(Stored data entries)
+-------+

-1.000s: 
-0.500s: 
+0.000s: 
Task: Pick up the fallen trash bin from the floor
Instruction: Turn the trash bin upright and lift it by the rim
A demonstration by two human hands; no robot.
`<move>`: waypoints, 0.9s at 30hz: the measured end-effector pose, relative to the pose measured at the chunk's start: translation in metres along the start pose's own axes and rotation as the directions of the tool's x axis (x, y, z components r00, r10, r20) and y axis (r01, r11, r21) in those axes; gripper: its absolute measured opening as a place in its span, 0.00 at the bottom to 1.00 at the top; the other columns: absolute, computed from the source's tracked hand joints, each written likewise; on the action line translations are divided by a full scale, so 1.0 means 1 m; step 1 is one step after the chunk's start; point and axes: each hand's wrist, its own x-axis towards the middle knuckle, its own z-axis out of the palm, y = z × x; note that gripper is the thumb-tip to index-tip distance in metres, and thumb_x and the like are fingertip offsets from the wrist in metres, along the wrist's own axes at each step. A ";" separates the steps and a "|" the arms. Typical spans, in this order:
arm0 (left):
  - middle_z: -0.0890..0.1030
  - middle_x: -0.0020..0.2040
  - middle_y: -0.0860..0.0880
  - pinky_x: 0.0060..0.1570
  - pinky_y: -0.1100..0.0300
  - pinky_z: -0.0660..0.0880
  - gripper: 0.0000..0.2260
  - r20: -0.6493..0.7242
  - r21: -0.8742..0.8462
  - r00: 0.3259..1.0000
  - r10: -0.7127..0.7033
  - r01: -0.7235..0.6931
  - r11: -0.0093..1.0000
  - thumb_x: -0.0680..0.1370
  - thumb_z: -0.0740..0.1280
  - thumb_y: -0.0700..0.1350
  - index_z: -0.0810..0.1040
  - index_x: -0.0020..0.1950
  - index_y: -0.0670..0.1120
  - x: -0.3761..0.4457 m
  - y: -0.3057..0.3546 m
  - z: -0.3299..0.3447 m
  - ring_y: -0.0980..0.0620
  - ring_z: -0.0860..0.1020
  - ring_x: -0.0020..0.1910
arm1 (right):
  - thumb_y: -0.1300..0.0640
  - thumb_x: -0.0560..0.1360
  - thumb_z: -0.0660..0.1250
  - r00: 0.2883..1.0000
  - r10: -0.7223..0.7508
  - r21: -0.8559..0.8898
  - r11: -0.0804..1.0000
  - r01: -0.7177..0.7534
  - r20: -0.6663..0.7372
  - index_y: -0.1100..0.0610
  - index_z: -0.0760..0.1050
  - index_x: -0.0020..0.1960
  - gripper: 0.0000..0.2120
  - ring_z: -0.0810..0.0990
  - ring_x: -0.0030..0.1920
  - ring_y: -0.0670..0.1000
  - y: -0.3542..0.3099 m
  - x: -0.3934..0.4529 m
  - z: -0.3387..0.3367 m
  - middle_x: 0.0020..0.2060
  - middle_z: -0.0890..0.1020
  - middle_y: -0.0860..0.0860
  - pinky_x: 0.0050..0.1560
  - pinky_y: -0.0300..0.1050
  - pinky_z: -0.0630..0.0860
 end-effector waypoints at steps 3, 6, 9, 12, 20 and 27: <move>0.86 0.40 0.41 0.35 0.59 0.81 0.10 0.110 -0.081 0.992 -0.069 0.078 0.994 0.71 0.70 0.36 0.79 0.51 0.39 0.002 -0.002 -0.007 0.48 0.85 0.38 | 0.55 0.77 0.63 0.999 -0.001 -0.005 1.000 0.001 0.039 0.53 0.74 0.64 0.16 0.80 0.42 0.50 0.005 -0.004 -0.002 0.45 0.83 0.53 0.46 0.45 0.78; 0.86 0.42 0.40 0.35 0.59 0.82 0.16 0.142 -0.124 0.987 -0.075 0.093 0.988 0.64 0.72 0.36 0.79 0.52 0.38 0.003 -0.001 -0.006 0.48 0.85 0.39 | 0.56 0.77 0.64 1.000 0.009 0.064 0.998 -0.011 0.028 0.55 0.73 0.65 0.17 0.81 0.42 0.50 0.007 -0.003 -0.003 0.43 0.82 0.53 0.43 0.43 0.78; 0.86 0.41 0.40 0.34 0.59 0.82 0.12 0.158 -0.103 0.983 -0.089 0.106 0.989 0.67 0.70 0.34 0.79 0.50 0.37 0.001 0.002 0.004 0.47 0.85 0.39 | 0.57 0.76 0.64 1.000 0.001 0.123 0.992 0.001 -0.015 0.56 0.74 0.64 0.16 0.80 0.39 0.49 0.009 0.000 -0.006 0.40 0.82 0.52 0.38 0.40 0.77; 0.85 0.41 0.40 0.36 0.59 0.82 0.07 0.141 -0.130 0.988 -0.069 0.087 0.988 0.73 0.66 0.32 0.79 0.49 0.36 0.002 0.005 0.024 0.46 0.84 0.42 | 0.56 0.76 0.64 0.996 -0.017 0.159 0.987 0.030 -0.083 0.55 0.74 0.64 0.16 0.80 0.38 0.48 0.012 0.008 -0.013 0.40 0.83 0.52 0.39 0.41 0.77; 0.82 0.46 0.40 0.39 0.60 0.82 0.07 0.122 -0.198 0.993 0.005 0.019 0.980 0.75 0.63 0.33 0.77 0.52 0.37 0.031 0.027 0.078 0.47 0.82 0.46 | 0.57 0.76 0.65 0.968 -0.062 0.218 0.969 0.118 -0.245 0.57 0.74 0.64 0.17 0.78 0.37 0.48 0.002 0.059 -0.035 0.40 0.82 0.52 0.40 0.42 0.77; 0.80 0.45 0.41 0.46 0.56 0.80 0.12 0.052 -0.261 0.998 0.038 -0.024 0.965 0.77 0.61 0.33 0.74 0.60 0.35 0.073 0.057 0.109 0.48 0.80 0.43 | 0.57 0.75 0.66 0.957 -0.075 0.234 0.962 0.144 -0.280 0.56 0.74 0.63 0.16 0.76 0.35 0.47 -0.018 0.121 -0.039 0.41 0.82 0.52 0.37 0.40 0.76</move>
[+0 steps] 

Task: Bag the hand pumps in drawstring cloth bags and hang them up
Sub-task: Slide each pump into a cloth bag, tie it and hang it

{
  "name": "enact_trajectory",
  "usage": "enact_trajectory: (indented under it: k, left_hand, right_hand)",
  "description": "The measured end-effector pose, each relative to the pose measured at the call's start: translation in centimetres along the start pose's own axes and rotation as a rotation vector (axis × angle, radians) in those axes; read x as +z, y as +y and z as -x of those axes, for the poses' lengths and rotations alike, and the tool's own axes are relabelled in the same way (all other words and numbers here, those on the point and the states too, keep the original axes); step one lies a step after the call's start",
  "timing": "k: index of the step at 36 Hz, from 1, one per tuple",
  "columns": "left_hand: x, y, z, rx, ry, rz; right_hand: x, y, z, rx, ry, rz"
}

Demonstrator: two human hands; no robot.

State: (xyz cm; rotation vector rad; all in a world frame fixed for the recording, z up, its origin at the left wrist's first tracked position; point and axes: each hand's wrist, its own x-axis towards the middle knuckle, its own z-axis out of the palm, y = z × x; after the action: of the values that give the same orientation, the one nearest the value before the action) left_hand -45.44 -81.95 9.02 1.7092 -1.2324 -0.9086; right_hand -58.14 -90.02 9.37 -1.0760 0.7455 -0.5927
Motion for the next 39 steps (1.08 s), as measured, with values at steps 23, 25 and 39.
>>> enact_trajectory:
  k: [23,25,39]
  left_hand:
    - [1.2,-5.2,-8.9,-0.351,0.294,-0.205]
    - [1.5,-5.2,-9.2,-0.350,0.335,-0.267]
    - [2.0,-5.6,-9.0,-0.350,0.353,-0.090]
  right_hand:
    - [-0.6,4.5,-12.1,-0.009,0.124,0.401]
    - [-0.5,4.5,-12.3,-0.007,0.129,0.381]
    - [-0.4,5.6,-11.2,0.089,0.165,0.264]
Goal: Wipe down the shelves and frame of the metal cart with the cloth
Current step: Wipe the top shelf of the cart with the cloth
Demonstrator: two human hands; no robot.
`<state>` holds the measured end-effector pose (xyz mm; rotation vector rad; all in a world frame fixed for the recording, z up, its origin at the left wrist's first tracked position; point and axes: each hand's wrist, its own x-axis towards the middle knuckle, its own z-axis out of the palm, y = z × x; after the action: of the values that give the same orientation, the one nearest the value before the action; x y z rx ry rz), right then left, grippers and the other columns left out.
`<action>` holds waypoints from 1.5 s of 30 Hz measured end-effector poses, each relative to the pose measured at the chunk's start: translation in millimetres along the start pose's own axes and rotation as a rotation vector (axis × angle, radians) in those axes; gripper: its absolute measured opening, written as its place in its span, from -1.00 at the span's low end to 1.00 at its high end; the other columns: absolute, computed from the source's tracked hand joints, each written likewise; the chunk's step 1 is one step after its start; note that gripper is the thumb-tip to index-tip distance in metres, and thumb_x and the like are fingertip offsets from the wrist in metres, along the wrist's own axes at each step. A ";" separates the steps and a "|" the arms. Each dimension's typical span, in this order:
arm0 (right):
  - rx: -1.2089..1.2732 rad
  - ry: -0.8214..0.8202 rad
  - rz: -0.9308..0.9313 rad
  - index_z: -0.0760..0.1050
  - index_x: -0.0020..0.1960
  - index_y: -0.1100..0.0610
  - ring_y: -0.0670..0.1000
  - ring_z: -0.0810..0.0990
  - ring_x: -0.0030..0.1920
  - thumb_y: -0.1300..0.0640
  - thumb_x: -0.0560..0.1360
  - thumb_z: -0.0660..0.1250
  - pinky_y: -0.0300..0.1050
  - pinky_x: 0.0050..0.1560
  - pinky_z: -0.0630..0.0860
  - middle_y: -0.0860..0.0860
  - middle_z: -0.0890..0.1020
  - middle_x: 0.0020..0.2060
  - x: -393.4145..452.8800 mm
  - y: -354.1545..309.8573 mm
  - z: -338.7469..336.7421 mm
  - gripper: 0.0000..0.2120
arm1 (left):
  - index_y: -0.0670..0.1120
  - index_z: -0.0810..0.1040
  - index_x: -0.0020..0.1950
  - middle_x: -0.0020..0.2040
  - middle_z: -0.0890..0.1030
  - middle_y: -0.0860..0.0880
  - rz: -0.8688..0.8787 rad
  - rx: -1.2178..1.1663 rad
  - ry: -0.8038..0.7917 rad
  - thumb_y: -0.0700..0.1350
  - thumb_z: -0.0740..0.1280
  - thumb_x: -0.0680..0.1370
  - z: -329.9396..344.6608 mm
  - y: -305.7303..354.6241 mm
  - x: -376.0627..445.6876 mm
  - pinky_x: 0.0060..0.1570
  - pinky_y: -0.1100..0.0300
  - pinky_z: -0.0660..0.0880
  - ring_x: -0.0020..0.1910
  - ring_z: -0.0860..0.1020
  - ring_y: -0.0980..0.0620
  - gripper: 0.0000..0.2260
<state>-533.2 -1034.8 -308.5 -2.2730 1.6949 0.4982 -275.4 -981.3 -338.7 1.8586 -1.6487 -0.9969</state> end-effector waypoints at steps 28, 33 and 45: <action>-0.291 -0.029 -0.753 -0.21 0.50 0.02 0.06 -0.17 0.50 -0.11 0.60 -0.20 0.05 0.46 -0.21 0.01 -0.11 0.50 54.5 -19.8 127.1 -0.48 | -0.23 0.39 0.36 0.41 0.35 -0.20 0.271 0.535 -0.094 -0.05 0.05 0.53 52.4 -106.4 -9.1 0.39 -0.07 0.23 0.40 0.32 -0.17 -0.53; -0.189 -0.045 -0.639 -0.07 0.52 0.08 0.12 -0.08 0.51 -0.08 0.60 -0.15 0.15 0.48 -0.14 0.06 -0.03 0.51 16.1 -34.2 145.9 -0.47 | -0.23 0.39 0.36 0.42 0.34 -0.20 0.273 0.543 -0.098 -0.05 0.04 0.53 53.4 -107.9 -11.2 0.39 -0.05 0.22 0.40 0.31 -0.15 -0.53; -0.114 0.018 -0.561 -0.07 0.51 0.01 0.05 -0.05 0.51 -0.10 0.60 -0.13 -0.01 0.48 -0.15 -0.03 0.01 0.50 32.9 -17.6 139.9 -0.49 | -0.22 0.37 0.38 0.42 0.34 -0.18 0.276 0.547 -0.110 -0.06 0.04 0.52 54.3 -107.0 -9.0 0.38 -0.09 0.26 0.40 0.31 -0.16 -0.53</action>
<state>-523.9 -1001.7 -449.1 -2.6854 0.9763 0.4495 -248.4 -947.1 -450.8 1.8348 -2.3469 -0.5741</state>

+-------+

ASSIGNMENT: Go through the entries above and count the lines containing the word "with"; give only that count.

ANSWER SECTION: 3